Aaron Brown, son of the former Leader of the State Parliamentary Liberal Party, Alan Brown, is a candidate for the local government electorate of Strzelecki. He was a speaker at last Wednesday’s candidates’ forum in Korumburra. M483016

Aaron Brown, son of the former Leader of the State Parliamentary Liberal Party, Alan Brown, is a candidate for the local government electorate of Strzelecki. He was a speaker at last Wednesday’s candidates’ forum in Korumburra.

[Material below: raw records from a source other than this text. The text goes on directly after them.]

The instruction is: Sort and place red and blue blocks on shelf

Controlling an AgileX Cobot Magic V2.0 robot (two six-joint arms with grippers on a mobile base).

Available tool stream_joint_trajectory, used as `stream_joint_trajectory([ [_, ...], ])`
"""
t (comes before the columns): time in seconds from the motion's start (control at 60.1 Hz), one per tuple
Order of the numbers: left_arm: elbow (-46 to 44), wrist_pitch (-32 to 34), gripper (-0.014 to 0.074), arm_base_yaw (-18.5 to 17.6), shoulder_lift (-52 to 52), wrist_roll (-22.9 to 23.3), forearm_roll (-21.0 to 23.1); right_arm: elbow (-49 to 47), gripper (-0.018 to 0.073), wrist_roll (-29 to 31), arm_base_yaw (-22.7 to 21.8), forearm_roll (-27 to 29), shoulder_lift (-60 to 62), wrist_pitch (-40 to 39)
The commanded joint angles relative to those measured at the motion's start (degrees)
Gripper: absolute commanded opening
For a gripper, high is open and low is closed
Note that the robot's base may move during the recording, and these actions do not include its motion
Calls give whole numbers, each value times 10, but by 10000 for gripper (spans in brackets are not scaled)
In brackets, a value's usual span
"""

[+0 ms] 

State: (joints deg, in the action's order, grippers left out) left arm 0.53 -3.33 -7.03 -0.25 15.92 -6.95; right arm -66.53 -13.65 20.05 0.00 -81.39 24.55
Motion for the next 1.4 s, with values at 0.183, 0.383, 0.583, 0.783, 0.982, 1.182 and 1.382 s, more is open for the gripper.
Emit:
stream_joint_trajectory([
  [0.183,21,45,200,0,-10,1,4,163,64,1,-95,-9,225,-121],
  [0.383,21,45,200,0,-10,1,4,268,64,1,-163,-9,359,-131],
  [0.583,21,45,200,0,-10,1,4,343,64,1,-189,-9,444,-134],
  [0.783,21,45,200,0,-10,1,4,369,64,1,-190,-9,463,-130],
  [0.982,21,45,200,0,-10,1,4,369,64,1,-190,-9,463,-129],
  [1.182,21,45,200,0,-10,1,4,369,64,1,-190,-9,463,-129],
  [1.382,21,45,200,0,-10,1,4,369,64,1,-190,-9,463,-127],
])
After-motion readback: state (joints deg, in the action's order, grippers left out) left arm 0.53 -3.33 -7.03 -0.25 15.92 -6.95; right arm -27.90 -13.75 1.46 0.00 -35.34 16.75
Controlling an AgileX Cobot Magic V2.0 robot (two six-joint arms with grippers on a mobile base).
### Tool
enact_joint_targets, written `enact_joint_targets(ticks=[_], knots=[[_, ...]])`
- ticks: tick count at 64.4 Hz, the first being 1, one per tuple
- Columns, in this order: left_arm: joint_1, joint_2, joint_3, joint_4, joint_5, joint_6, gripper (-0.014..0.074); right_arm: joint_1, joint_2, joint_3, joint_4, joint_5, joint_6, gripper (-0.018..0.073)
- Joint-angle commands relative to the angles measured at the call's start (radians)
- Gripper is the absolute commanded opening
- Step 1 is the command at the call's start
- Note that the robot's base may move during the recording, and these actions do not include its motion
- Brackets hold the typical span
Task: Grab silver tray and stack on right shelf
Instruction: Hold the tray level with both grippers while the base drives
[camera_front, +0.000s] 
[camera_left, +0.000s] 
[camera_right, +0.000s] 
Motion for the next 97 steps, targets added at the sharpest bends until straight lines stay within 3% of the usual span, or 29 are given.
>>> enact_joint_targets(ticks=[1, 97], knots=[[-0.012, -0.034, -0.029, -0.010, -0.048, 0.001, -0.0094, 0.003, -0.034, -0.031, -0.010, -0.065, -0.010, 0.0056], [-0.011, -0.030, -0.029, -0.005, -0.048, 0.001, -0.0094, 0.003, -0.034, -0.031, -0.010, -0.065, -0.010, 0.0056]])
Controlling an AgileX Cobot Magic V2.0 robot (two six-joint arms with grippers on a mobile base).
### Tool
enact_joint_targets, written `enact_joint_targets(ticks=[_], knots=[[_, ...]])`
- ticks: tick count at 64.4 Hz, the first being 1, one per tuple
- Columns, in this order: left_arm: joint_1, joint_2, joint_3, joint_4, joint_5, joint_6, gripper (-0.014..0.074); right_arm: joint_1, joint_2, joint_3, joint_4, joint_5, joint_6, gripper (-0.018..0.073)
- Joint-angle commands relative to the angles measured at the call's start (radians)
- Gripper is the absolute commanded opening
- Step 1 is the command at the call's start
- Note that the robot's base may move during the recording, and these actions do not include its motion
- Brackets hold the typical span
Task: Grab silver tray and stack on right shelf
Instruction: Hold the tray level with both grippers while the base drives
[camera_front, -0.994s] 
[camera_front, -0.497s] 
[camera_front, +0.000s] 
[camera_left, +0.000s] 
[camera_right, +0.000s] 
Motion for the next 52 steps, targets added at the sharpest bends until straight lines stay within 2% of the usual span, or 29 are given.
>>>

M483016

A VOTER in Strzelecki ward, Clive Hope of Meeniyan, has accused one of the candidates in the electorate of unfairly trying to tarnish the names of his opponents by using a big local issue against them.
The accused candidate is Andrew McEwen.
The hot issue is Coal Seam Gas.
And the targets of Cr McEwen’s allegedly misleading behaviour are the sitting councillors; Lorraine Brunt, Mohya Davies, Jim Fawcett, Nigel Hutchinson-Brooks and Bob Newton.
At a ‘meet the candidates’ Q&A session in Korumburra last Wednesday night, Mr Hope queried why Cr McEwen was trying to mislead the community about the attitude of his council colleagues to unconventional gas mining.
“You said that the majority voting block on council, and you named them in your newsletter, voted down a motion calling on the State Government to exempt this area from Coal Seam Gas exploration and fracking, instead attacking you for your position.
“It leaves people to think the council actually supported fracking which couldn’t have been further from the truth.”
He said Cr McEwen was trying to say that only Crs Hill, Kennedy and himself were truly opposed to CSG.
Mr Hope said for fairness the newsletter should also have said that it was the strong policy of the whole council to be opposed to fracking and Coal Seam Gas mining in South Gippsland; that all councillors had previously voted that way.
Cr McEwen said it wasn’t his responsibility to point out that the council had already supported a motion against Coal Seam Gas mining.
He said the more recent motion, calling for exemption under the Mining Act, as achieved in the Margaret River area of Western Australia, would have provided a higher level of protection for this area from fracking.
And he denied there was any attempt made to mislead voters.
Other candidates also gave their opinions, all of them opposed to on-shore gas mining in the area.

No ‘$32 million’ office
Another contentious issue, raised at the candidates’ forum, was the issue of the alleged $32 million shire office project for Leongatha.
A local resident, Heather Gregg, queried the status of the project, noting that there was nothing wrong with reviewing the future of a 50-year old shire office building.
Another candidate at the forum, Jim Forbes, said there had been no resolution of council to support the development of new offices.
“It was purely an investigation about the Leongatha rail land, if it came available, would council be interested in buying it for a new municipal precinct. But that’s no longer a live option. Victrack wants to keep the land,” he said.
“In my view, if there was to be a new building, I’d like to see the depot staff and indoor staff put together. I believe it would lead to better outcomes for the community,” he said.
Other candidates also made comments, including Cr McEwen, who claimed there was an allocation in the budget towards the project with a target building date of 2022, 2023 and 2024.
Cr Lorraine Brunt has since accused Cr McEwen of attempting to mislead the voters on this issue as well, saying that in another newsletter Cr McEwen had claimed the council had approved the project in 2015.
“It hasn’t been approved. Nothing has been decided and it’s misleading to say that it has,” Cr Brunt said.

Execs should live here
Another contentious issue at the forum was raised by Clyde Patterson of Korumburra, who questioned the value to the area of shire executives that didn’t live locally.
“In the same way that every $1 generated by tourism means $6 for the local economy, does every dollar spent on executives that leaves the shire actually cost us $6 in income?
One of the candidates, David Wanless said he had no problem with a competent CEO being paid the going rate, provided he achieved an exacting set of Key Performance Indicators.
But he also said there was no doubt that shire executives who lived locally took more interest in the area and that it should be encouraged during recruitment.
The night which attracted all 10 candidates for Strzelecki and approximately 30 other local people, gave candidates a chance to state their case for election.
Other issues raised on the night included disharmony on council, candidates abusing the preference voting system by running dummy candidates, the need for a complete review of shire services, need for transparent council processes, pro-business/local jobs environment, and concern about the proposed quarry landfill.